What to do
Take each line from the material below that includes the string "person" and copy it.

Task inputs
*** Begin section ***

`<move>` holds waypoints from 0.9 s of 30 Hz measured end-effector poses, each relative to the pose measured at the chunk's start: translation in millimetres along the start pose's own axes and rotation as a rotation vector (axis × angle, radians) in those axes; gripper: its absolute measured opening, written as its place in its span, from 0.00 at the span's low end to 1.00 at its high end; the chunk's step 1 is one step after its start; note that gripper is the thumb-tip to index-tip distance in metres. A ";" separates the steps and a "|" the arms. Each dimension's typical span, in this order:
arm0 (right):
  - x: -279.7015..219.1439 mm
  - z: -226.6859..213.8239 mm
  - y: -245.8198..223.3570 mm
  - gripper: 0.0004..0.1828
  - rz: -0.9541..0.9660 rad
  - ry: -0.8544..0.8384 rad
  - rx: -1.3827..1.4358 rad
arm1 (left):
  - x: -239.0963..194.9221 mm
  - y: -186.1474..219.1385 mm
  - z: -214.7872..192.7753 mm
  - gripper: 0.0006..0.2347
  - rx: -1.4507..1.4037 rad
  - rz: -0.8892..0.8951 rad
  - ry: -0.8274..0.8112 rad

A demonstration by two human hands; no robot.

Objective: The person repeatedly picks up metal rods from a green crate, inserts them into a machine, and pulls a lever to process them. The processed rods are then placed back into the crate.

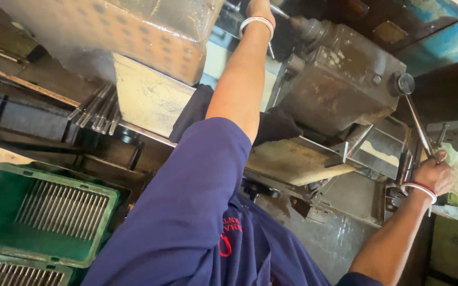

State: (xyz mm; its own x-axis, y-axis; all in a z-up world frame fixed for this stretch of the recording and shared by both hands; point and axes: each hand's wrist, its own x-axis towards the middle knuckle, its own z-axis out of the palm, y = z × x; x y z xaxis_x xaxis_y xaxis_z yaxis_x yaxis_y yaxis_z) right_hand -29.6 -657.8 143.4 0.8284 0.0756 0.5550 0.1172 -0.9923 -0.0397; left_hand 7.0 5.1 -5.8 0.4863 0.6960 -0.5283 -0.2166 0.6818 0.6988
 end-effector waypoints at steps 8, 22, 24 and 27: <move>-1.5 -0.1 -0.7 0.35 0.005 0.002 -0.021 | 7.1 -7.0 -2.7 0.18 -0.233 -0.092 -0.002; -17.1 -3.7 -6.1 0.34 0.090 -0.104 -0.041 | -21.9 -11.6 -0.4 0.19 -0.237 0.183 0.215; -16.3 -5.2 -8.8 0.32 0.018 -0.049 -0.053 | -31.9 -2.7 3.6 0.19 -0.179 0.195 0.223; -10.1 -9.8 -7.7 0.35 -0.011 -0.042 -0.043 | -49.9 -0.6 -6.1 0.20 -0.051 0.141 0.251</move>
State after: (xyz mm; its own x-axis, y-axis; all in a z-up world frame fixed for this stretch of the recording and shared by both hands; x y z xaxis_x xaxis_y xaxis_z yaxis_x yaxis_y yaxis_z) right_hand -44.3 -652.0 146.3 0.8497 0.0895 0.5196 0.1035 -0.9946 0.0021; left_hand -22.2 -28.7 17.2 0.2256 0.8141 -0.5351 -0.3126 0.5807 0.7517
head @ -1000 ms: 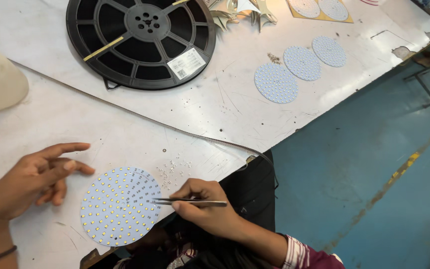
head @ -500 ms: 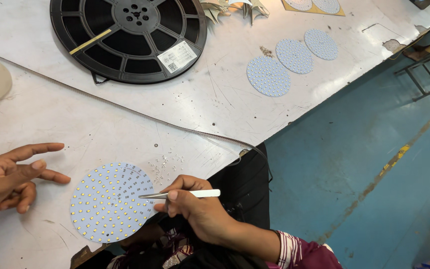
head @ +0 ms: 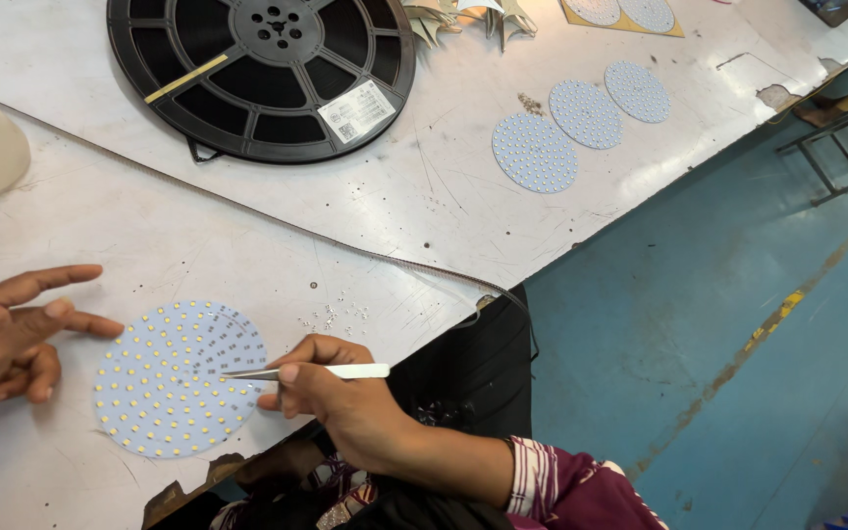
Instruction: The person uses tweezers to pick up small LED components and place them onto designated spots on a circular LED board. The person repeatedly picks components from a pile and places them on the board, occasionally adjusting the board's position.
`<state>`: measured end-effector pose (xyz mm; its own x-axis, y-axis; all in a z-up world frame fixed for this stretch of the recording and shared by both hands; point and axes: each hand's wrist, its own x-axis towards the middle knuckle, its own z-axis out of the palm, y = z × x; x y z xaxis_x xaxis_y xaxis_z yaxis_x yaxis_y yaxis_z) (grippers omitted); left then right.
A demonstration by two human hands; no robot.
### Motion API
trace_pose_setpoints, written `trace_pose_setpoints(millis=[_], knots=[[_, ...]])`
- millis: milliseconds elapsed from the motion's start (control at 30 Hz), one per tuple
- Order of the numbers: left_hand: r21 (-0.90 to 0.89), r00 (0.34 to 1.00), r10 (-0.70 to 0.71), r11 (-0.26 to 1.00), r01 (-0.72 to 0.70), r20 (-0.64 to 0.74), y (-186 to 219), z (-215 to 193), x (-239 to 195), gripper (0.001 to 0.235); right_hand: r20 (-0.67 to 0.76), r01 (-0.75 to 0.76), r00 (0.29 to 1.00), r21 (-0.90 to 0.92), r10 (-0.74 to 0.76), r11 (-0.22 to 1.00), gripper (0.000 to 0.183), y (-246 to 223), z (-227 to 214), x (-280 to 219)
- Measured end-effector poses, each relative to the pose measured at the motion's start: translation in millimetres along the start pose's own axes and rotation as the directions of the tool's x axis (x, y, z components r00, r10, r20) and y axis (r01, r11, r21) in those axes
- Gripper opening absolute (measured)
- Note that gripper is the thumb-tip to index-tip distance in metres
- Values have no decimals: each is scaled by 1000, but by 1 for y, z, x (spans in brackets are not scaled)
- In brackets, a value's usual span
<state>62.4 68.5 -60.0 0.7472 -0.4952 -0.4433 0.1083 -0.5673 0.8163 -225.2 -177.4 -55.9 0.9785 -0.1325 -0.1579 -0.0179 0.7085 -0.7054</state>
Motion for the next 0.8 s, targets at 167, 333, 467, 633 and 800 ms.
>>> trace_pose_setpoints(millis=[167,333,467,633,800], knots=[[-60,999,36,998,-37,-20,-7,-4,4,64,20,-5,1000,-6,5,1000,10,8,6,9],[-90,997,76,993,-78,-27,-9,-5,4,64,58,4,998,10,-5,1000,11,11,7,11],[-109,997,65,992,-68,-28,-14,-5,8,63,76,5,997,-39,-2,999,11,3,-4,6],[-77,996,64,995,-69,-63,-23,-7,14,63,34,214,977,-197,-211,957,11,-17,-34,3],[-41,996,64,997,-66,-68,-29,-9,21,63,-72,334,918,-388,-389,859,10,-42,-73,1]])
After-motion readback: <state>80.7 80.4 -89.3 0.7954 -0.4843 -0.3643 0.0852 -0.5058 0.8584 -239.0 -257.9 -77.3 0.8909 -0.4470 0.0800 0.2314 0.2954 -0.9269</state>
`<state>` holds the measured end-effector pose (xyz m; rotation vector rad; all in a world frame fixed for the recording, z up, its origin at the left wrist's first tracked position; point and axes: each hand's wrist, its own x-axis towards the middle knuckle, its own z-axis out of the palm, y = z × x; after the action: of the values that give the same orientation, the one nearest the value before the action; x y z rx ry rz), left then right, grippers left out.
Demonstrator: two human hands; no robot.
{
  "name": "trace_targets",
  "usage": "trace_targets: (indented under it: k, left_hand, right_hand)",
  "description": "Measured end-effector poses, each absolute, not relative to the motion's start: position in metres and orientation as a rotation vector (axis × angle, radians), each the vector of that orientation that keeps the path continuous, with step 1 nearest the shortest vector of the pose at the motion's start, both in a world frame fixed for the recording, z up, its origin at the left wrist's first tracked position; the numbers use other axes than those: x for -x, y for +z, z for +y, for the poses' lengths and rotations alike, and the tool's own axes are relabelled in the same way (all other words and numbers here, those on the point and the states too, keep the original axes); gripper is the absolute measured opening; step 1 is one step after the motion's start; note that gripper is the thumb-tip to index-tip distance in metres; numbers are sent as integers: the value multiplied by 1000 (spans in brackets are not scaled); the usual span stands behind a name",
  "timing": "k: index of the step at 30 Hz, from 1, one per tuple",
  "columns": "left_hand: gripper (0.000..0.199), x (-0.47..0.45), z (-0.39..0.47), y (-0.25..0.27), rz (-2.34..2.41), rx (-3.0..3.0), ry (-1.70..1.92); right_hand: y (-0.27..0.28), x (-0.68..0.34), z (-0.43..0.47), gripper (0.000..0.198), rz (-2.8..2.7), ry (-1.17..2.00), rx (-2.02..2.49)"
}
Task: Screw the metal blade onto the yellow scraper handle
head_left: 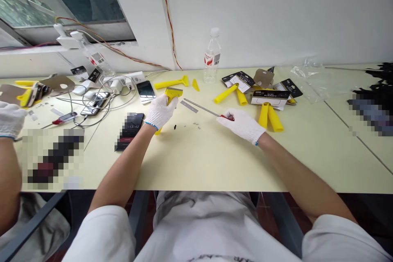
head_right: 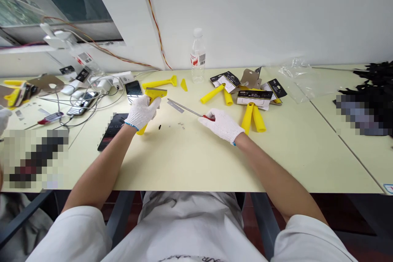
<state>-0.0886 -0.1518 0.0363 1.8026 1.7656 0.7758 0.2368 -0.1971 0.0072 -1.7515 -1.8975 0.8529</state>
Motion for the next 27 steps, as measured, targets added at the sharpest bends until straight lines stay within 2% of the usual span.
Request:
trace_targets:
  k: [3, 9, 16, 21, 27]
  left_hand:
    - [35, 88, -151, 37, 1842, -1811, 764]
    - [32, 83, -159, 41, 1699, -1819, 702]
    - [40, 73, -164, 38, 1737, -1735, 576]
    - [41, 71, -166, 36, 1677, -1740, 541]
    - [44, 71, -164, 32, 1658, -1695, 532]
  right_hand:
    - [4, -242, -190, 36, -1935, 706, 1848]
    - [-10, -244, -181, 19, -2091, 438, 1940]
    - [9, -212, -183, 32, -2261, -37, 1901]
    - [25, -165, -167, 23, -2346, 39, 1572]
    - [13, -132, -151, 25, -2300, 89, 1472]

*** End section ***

Reply
Objective: The person repeatedly picks up metal rods from a green crate, inserts them into a machine, and pulls a lever to process them. The processed rods are then placed back into the crate.
Instruction: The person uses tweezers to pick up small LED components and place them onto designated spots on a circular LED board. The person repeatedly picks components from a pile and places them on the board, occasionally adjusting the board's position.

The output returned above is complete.